The U.S. military shot down rockets aimed at the Kabul airport on Monday morning as violence near the field threatened efforts by the United States to meet Tuesday’s deadline to withdraw from Afghanistan and end America’s longest war, APA reports citing NYT.

A U.S. official said the rockets were brought down by a counter-rocket system after five were fired at the airport, and that there were no initial reports of casualties. The airport remained open, according to the official, who spoke on the condition of anonymity to discuss operational details.

The move by the U.S. military underlined the precariousness of the security situation in the Afghan capital and the dangers of an imminent security vacuum, with just two days remaining before President Biden’s Tuesday deadline to complete the withdrawal from America’s 20-year war in Afghanistan.

It followed another U.S. strike on Sunday, when a U.S. military drone strike blew up a vehicle laden with explosives in Kabul on Sunday, officials said.

Afghans said the drone strike killed as many as 13 civilians, including children, and the U.S. military said it was investigating.

The Sunday strike thwarted an imminent threat to Hamid Karzai International Airport from the Islamic State Khorasan, a spokesman for the U.S. Central Command said.

Defense officials in a statement Sunday evening acknowledged the possibilities that civilians may have been killed after the strike.

Bill Urban, the CentCom spokesman, said he was aware that there had been powerful subsequent explosions resulting from the destruction of a vehicle, that may have caused additional casualties. “We are aware of reports of civilian casualties following our strike on a vehicle in Kabul today,” he said. “We are still assessing the results of this strike.”
He added: “We would be deeply saddened by any potential loss of innocent life.”

The chief Taliban spokesman and people in Kabul who posted on social media said that both a house and a vehicle had been hit in a neighborhood just west of the airport and that several civilians had been killed, as well.

Samim Shahyad, a 25-year-old journalism student, said the strike killed his father, his two brothers, four of his young cousins, his niece and his sister’s fiancé.

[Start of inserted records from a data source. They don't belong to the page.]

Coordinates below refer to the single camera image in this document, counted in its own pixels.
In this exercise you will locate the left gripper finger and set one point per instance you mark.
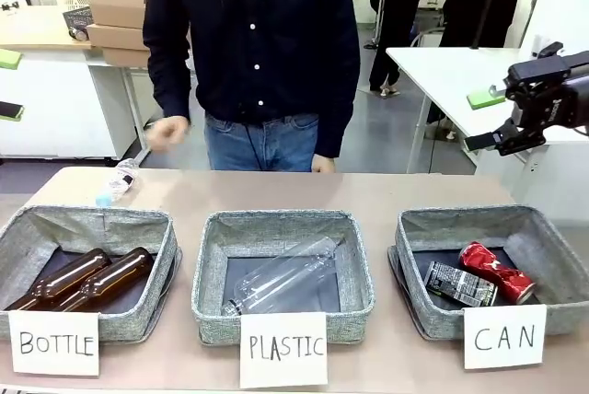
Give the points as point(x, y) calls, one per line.
point(10, 112)
point(9, 59)

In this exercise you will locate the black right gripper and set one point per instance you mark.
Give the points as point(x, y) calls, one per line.
point(566, 90)

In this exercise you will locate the crushed red can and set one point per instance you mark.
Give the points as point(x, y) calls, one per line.
point(497, 270)

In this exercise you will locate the black printed can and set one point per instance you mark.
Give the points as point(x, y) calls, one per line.
point(455, 283)

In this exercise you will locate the brown glass bottle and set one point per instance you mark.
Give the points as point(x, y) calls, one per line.
point(69, 274)
point(124, 270)

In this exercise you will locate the clear plastic bottle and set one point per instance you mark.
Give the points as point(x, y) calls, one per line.
point(285, 274)

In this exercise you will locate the person's left forearm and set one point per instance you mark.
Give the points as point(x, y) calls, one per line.
point(338, 122)

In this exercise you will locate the person's right forearm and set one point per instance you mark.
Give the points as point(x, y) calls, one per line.
point(168, 85)

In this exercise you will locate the dark mesh basket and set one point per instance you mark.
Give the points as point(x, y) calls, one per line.
point(78, 16)

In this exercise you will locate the grey fabric basket labelled can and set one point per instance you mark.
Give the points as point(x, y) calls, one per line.
point(414, 302)

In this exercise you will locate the white paper label CAN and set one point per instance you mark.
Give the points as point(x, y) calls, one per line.
point(504, 336)

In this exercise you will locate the grey fabric basket labelled bottle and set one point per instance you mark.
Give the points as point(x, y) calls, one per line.
point(133, 320)

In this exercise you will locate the grey fabric basket labelled plastic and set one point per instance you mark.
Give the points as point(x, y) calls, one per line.
point(211, 274)

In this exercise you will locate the person's right hand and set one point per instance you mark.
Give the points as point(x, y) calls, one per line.
point(168, 134)

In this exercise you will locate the person's left hand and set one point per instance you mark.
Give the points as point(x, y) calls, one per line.
point(324, 164)

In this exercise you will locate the wooden background table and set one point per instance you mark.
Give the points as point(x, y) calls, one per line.
point(32, 28)

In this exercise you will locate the white background table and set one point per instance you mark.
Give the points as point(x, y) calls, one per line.
point(442, 67)

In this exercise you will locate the closed flat cardboard box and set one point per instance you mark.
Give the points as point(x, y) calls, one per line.
point(117, 37)
point(124, 57)

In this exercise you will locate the open cardboard box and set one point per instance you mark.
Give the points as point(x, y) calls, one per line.
point(117, 0)

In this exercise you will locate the small blue-capped water bottle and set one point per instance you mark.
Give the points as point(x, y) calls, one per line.
point(120, 180)

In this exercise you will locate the background person in black trousers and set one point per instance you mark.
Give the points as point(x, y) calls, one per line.
point(396, 7)

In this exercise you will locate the white paper label BOTTLE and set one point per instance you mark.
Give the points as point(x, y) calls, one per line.
point(55, 343)

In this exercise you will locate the person in dark shirt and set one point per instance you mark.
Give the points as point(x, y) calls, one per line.
point(253, 44)

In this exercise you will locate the white paper label PLASTIC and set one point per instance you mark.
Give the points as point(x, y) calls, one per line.
point(283, 348)

Three of the dead were girls 2 years old or younger, he said, and his aunt and uncle lost all three of their children.

“The American aircraft targeted us,” he said. “I do not know what to say, they just cut my arms and broke my back, I cannot say anything more.”

A doctor at a nearby hospital said four bodies were taken there, two of them those of children.

A senior U.S. military official responded that the military was confident that no civilians had been in the targeted vehicle but acknowledged that the detonation of the explosives in it could have caused “collateral damage.”

Video of the scene showed a tangle of metal barely recognizable as the remains of a vehicle, and just a few feet away, the charred, pockmarked wreck of another vehicle, an S.U.V. Mr. Shahyad said his father had been pulling into their garage when the explosion hit.

Earlier Sunday, the U.S. Embassy in Kabul had said that there was a “specific, credible threat” to the airport area, where a suicide bombing on Thursday killed as many as 170 civilians and 13 members of the American military. The Islamic State Khorasan claimed responsibility for the attack. Mr. Biden had warned on Saturday that another attack was “highly likely” in the coming hours.